Assyrian writes: The draft of this book was written by Nietzsche in seven or eight days between August 26 and September 3, 1888, in his summer residence, the village of Zilis Maria in the Oberngadine region of Switzerland. The sunset of idols is the product of the last year of Nietzsche’s hard-working life.

This was the last work by Nietzsche himself, but by the time it was published in January 1889, he had gone mad and was unaware of his work. Nietzsche wanted the book The Sunset of the Idols to be a concise and concise introduction to his philosophy, and in this respect it is rightly a summary of all his fundamental philosophical views.
In this book, Nietzsche strikes with a very concise but agile language his unbreakable ax on all the old and new idols, classical and modern, and on all the metaphysical foundations of the legacy of Plato and Socrates and Greece in general, up to its modern reconstructions in particular. Kant attacks.

His goal is to remove the mask from the face of all the ill-conceived prejudices that the community of philosophers and non-philosophers have believed in and worshiped as truths for millennia. It is a difficult revolutionary method, because its goal is to empty the highest values ​​and to elevate them from their high historical position.

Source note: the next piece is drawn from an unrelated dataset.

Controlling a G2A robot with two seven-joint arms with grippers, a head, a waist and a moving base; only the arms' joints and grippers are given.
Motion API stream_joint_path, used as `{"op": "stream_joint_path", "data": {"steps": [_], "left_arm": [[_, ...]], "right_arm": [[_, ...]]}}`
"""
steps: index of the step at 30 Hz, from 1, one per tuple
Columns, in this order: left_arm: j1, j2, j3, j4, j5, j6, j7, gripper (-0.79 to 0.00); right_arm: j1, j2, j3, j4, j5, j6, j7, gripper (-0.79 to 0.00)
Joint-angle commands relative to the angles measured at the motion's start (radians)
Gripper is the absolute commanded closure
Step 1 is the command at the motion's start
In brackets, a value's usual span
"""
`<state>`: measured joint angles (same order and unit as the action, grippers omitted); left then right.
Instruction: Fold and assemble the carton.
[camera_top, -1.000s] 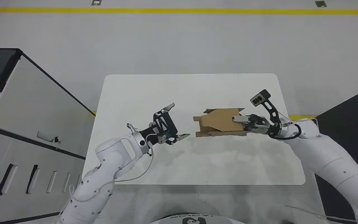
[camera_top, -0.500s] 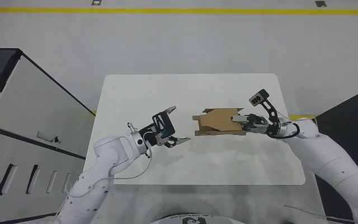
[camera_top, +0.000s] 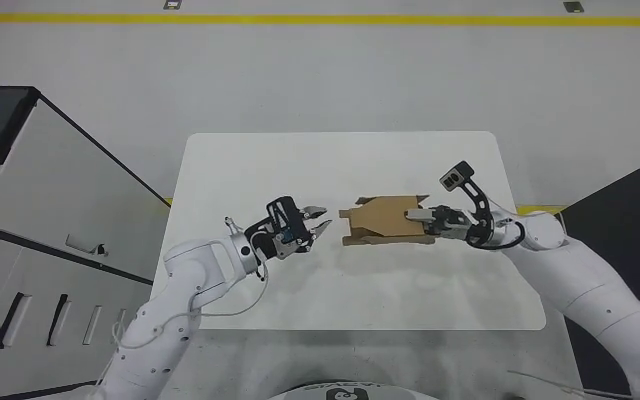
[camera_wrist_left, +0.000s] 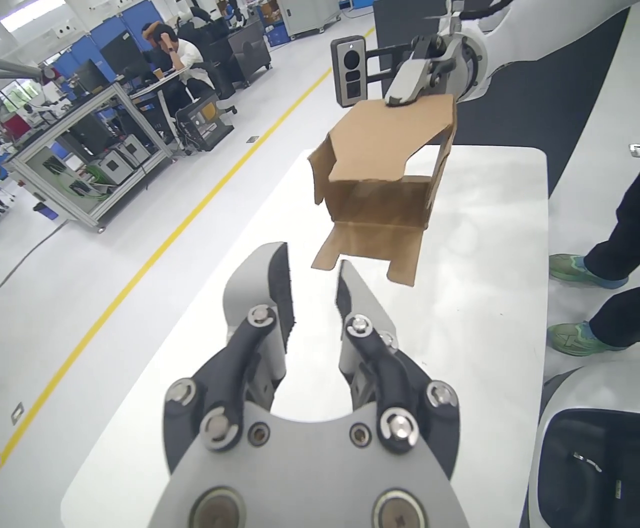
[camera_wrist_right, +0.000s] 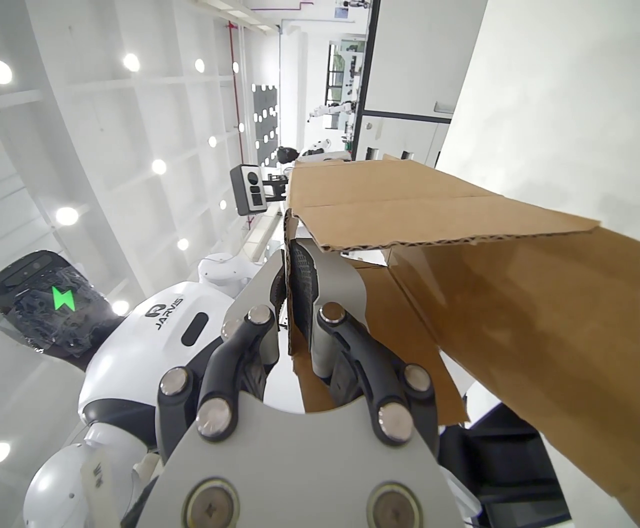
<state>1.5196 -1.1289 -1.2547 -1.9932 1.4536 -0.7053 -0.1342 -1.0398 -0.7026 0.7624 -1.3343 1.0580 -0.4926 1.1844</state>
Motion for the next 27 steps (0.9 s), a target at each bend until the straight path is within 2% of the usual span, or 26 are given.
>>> {"op": "stream_joint_path", "data": {"steps": [1, 9, 16, 27], "left_arm": [[-0.007, 0.000, 0.015, -0.001, -0.014, -0.016, -0.004, 0.000], [-0.037, -0.002, 0.063, 0.023, -0.017, -0.012, -0.017, 0.000], [-0.039, 0.001, 0.063, 0.030, -0.035, -0.009, -0.016, 0.000], [-0.052, 0.004, 0.081, 0.013, -0.055, -0.018, -0.021, 0.000]], "right_arm": [[-0.006, -0.001, 0.009, -0.011, -0.023, 0.005, -0.013, 0.000], [-0.029, -0.012, 0.043, -0.039, -0.051, 0.014, -0.004, 0.000], [-0.047, -0.021, 0.070, -0.045, -0.065, 0.011, 0.005, 0.000], [-0.061, -0.038, 0.096, -0.064, -0.167, 0.058, -0.052, 0.000]]}}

In another part of the book’s introduction, the name of the book is as follows:
The name Sunset of the Idols is a mockery of Wagner’s “Sunset of the Gods” and is a beautiful and meaningful name for such a book.

As we have briefly read part of the book’s introduction by its translator, Darius the Assyrian, The Sunset of the Idols is an idol that Nietzsche places on all ancient values. And on the soils of this ruin, he builds the new building he wants. In fact, Nietzsche’s work in the last book can be called “philosophizing with a hammer.”

Nietzsche himself said the following about this book:
In this book, which is not even one hundred and fifty pages long, he laughs devilishly with that happy tone and the fate of compromise – this product of so few days, which I do not want to say how many days, is a book that stays together, which is richer than that. There is no book more upright than it, lower and rougher than it, and more evil than it.

Anyone who wants to have a light-hearted understanding of how everything has turned upside down before me has to start with this book. What the title of this book calls an idol is exactly what has so far been called truth. Sunset of idols – in simple terms, the end of the work of ancient truth.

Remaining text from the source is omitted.